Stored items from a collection
________
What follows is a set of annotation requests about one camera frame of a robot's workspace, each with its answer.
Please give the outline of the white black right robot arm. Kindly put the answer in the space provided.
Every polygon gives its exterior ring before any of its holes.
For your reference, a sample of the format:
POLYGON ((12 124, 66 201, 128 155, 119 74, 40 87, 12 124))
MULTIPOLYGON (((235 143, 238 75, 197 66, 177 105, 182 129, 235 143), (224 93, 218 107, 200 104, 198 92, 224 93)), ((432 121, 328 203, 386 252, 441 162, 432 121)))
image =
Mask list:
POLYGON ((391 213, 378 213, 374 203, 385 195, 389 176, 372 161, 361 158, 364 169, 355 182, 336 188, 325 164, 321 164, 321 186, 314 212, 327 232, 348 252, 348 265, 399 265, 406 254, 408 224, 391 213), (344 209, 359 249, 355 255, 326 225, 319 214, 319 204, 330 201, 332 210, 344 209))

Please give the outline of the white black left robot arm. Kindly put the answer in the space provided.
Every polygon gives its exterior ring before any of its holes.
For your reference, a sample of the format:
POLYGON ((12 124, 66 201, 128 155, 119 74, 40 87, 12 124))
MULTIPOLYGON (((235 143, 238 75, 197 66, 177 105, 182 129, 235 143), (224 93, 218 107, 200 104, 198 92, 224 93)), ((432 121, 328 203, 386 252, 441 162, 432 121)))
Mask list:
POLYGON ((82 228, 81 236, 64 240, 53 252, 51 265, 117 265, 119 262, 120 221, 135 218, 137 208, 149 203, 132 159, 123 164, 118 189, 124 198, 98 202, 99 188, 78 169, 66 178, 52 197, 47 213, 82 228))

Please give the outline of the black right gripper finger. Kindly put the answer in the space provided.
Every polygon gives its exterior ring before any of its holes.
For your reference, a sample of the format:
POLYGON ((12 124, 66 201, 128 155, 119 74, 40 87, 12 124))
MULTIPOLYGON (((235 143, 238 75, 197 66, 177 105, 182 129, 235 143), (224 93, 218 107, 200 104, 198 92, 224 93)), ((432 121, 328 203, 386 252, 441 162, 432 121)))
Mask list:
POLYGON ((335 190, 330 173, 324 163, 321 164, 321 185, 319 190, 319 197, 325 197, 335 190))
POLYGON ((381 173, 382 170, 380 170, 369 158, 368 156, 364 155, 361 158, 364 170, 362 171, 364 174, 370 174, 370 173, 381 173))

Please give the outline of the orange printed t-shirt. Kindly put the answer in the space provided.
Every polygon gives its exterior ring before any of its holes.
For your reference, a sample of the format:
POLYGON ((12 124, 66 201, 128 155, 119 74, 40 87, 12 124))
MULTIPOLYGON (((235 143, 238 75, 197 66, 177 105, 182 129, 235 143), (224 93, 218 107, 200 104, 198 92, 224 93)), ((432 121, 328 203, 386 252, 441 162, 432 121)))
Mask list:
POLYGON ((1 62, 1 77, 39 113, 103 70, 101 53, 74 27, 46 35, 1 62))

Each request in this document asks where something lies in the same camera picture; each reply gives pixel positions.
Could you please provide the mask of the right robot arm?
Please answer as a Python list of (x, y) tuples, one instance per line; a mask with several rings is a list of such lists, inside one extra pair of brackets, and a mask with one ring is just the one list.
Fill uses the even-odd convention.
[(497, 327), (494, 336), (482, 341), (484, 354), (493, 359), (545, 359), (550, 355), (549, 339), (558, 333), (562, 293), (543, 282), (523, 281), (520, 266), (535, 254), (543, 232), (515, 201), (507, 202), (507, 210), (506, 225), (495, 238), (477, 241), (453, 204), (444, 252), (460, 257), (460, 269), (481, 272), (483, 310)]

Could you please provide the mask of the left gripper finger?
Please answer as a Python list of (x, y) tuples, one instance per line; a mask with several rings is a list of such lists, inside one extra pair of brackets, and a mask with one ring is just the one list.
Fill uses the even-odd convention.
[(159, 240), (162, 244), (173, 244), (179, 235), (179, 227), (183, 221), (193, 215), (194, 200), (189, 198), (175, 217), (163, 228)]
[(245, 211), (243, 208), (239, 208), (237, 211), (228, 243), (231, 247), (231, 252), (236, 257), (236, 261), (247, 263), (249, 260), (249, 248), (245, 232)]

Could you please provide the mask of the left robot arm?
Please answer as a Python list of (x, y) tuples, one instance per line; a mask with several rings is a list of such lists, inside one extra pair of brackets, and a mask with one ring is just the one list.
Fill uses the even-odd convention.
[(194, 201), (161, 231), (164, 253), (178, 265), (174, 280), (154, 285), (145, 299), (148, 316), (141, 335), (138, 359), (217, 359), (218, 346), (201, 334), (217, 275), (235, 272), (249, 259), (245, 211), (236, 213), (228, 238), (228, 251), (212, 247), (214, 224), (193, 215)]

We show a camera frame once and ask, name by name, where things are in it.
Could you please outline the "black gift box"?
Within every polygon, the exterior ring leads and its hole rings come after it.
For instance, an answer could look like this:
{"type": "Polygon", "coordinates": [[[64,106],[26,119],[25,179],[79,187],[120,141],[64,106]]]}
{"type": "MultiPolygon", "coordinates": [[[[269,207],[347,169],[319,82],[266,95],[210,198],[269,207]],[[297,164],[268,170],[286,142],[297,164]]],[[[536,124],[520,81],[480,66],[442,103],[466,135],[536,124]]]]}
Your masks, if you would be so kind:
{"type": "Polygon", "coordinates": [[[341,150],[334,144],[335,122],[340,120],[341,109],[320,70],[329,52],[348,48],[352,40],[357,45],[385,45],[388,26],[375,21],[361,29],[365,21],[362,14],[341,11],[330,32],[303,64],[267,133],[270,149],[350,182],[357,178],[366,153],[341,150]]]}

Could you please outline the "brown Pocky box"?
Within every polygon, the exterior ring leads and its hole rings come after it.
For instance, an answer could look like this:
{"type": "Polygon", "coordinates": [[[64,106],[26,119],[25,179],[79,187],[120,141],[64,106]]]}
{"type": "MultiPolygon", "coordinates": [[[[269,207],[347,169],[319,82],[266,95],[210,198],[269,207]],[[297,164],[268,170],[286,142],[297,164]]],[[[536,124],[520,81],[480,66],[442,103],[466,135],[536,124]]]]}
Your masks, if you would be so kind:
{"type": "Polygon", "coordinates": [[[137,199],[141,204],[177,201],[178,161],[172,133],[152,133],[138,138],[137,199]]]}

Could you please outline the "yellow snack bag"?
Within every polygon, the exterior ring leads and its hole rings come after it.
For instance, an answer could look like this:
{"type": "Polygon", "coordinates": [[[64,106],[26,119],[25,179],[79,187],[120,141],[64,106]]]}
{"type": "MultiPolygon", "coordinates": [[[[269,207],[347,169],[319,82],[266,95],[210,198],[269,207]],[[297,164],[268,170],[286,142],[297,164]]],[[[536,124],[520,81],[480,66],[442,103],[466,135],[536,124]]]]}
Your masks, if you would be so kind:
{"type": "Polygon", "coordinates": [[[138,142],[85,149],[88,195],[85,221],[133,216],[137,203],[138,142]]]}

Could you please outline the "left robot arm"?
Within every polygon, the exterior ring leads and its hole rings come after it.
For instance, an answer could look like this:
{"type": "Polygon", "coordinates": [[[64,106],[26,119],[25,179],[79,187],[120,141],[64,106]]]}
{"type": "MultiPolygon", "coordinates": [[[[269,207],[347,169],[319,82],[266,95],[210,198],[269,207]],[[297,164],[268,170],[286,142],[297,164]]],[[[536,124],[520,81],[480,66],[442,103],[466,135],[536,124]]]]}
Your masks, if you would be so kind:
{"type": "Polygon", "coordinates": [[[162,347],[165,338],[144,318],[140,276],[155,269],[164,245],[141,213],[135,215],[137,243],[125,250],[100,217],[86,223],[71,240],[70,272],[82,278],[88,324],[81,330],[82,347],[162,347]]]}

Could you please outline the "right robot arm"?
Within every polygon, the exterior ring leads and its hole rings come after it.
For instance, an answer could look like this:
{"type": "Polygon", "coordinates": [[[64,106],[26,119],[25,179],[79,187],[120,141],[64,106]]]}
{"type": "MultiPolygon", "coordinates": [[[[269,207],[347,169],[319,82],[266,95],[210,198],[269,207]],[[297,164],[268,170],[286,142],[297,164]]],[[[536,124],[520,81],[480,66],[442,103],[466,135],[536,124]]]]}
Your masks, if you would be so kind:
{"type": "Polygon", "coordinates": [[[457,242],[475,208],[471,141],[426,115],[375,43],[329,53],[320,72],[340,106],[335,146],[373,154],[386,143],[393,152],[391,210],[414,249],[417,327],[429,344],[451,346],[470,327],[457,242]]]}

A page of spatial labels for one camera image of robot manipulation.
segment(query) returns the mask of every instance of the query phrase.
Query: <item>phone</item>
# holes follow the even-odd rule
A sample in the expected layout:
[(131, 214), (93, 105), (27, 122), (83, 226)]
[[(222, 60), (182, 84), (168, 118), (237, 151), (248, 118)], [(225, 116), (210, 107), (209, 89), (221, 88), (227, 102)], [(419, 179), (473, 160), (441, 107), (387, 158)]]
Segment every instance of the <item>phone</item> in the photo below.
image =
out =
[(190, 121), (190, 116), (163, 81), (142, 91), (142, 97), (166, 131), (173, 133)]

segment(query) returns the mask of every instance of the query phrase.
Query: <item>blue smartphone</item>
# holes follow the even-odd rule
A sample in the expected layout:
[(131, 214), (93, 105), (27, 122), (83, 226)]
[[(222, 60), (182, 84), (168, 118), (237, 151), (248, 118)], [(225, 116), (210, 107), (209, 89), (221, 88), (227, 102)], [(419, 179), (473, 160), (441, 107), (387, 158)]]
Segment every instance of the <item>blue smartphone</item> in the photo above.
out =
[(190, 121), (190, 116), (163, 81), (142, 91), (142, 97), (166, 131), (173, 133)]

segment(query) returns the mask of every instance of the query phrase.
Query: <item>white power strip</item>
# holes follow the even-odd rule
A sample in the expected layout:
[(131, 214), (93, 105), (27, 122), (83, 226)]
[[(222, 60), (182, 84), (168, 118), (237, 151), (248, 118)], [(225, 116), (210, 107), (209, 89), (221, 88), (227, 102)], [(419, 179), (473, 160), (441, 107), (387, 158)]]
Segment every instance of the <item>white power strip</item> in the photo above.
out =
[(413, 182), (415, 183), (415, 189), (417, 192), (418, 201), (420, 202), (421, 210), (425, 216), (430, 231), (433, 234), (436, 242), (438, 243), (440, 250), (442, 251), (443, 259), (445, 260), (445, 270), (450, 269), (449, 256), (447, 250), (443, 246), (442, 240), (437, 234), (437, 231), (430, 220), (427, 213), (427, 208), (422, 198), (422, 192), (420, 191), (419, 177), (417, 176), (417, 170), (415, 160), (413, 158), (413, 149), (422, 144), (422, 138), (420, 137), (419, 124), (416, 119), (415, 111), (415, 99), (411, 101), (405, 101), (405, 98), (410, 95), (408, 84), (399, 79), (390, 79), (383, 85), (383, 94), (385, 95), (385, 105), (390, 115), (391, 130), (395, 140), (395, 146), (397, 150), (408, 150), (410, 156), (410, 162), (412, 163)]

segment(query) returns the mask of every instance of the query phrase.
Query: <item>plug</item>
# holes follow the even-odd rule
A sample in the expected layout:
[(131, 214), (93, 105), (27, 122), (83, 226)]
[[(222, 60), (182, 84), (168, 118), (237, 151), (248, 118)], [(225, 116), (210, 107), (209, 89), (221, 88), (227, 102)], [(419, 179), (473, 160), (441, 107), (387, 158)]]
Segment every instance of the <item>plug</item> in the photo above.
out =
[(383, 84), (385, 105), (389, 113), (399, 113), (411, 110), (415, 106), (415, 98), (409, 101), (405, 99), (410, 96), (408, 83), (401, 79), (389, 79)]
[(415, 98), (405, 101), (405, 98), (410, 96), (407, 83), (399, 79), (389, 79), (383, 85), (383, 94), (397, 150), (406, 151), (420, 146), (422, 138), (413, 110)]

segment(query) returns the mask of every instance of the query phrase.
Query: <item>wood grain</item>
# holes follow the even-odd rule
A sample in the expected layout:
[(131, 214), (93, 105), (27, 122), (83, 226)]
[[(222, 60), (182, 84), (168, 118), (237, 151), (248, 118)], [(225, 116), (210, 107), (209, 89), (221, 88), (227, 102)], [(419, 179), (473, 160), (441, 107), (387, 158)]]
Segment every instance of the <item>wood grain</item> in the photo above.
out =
________
● **What the task asks**
Your answer should be one number: the count of lines in the records above that contain "blue".

● **Exercise response**
2